▸ Try it
The output should be all lines of the entries below in which the word "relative" occurs.

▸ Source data
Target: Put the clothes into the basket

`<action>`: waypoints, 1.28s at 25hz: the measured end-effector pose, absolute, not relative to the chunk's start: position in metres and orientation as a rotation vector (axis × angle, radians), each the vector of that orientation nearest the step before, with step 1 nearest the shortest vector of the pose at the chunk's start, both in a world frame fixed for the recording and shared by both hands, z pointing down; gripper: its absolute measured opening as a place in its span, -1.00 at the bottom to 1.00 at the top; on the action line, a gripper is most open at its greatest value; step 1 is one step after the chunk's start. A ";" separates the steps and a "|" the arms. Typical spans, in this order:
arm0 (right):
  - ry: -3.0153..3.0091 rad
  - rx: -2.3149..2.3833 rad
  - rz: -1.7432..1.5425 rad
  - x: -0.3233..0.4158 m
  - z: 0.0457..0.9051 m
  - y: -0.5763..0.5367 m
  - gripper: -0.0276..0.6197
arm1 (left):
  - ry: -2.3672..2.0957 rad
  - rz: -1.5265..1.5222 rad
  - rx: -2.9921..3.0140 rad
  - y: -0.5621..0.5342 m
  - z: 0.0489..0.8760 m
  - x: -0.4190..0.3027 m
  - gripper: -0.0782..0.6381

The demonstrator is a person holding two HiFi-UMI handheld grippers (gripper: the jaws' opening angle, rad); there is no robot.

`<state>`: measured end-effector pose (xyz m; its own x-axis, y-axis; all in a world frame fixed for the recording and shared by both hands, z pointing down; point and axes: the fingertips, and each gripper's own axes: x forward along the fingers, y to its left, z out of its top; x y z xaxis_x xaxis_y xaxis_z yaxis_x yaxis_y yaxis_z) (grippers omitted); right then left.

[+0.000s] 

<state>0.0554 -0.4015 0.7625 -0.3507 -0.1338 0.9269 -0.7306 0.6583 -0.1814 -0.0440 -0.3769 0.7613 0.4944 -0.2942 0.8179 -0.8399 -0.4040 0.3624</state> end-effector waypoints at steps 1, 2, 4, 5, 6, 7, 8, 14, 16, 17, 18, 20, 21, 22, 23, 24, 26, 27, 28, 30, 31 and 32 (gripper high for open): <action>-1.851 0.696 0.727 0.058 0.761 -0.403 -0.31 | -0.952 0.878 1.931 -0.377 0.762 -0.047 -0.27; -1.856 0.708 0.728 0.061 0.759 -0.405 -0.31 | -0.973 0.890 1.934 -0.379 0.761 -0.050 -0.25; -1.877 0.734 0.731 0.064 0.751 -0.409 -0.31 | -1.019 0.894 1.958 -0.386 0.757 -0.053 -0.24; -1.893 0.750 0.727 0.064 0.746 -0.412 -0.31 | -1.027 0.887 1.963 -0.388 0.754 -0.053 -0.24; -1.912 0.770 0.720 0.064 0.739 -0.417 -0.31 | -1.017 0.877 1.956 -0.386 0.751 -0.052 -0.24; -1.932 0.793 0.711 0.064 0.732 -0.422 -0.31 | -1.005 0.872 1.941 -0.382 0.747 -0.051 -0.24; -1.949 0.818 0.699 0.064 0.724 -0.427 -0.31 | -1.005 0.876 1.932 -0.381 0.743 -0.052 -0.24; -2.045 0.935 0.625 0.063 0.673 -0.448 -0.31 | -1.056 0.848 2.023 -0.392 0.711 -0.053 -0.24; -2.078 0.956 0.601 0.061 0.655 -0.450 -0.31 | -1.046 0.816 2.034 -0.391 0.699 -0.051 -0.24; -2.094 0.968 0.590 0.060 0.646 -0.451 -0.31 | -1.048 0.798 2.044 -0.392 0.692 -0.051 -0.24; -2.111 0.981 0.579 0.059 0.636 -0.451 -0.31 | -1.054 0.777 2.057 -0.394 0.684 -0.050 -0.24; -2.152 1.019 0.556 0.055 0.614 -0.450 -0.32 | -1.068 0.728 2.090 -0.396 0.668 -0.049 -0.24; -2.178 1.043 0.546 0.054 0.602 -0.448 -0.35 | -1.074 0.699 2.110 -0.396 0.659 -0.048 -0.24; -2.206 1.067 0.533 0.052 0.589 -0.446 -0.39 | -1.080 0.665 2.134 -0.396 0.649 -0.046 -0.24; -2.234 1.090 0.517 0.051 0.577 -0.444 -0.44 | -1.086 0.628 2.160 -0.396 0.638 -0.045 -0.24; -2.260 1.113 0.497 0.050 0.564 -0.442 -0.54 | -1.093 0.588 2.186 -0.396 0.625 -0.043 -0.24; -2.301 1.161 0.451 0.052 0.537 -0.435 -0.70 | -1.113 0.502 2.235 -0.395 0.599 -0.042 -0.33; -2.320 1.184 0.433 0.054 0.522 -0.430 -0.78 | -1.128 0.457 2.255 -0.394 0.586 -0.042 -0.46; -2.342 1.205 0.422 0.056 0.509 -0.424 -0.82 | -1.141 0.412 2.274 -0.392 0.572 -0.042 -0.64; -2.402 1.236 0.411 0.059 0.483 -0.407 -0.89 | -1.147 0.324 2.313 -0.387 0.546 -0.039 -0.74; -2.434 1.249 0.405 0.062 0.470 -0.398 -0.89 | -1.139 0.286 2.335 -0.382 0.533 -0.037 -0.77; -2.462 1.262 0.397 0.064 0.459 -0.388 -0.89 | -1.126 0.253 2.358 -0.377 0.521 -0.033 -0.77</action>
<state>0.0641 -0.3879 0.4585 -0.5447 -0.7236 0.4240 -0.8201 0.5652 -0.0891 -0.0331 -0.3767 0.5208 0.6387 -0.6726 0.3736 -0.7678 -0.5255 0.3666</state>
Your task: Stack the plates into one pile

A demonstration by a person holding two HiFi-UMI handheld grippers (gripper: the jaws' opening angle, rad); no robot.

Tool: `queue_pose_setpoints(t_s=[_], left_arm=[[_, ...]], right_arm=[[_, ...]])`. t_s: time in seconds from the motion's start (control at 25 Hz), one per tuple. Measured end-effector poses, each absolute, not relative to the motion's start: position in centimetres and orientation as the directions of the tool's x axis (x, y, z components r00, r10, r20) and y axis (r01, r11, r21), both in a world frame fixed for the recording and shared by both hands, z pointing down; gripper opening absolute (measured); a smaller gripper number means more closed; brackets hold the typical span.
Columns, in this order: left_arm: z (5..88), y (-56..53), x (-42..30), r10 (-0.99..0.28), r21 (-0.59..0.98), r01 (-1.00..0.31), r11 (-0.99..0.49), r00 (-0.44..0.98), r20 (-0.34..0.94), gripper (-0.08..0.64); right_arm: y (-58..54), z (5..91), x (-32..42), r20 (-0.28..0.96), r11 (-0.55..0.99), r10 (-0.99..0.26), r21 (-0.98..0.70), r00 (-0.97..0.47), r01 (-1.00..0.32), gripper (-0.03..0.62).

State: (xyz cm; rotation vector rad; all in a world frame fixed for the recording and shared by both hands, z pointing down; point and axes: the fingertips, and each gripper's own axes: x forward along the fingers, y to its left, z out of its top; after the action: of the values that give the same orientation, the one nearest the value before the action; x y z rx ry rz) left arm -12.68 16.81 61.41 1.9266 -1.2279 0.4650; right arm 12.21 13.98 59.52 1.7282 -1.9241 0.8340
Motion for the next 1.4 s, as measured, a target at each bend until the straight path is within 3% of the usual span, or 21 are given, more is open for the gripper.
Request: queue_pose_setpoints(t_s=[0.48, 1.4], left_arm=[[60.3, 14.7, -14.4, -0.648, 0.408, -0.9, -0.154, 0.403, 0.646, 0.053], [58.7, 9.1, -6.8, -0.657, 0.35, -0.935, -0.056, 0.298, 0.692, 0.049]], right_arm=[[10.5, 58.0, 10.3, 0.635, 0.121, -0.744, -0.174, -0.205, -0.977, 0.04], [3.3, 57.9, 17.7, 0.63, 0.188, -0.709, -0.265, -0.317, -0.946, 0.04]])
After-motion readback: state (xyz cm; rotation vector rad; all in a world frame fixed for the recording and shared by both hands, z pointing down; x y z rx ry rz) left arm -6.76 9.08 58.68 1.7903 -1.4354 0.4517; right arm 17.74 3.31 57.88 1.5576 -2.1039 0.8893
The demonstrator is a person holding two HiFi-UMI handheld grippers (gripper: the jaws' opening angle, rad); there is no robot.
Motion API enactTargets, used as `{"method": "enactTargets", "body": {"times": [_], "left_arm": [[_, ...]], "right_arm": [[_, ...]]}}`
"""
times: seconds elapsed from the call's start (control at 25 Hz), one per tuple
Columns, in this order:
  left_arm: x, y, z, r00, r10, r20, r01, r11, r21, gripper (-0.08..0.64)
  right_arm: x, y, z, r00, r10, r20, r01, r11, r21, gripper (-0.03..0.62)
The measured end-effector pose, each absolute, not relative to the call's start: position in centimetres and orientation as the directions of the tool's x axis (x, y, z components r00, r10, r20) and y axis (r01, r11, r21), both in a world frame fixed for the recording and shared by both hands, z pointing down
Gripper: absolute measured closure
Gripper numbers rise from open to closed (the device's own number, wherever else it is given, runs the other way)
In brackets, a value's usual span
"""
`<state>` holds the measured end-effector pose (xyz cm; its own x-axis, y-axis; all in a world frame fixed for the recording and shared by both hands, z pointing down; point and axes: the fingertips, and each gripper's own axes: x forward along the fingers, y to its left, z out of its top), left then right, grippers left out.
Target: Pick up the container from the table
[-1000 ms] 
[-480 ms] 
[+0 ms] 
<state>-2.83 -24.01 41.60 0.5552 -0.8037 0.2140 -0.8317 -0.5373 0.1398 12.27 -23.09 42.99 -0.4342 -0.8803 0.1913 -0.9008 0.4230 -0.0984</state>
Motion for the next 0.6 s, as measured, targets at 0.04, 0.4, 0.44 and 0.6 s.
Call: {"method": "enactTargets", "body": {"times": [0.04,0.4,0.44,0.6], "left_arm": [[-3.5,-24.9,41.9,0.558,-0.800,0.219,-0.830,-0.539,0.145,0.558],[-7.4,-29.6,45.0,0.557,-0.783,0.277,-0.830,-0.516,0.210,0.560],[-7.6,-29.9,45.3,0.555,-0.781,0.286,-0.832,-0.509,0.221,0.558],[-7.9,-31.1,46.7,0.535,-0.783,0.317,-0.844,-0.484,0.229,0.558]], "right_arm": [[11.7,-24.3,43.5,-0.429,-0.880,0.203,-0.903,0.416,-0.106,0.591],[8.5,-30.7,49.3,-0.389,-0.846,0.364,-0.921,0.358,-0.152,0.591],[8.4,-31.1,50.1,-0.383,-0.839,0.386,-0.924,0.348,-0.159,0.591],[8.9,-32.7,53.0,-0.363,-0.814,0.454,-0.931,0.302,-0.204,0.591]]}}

▸ Result of this exercise
`<action>`: waypoints, 1.28s at 25hz: the measured end-effector pose, absolute, not relative to the chunk's start: position in metres and orientation as a rotation vector (axis × angle, radians), each the vector of that orientation nearest the step before, with step 1 nearest the shortest vector of the pose at the chunk's start, both in a world frame fixed for the recording and shared by both hands, z pointing down; gripper: its absolute measured opening as a place in its span, -1.00 at the bottom to 1.00 at the top; on the action line, a gripper is most open at its greatest value; step 1 is one step after the chunk's start. A ";" separates the steps and a "|" the arms. Typical spans, in this order:
Tool: `queue_pose_setpoints(t_s=[_], left_arm=[[_, ...]], right_arm=[[_, ...]])`. t_s: time in seconds from the motion's start (control at 25 Hz), one per tuple. Measured end-effector poses, each absolute, not relative to the motion's start: position in centimetres and orientation as the directions of the tool's x axis (x, y, z components r00, r10, r20) and y axis (r01, r11, r21), both in a world frame fixed for the recording and shared by both hands, z pointing down; gripper opening absolute (measured); a smaller gripper number means more closed; brackets hold the typical span.
The measured end-effector pose, each absolute, not relative to the call's start: position in centimetres and orientation as the directions of the tool's x axis (x, y, z components r00, r10, r20) and y axis (r01, r11, r21), both in a world frame fixed for the recording and shared by both hands, z pointing down

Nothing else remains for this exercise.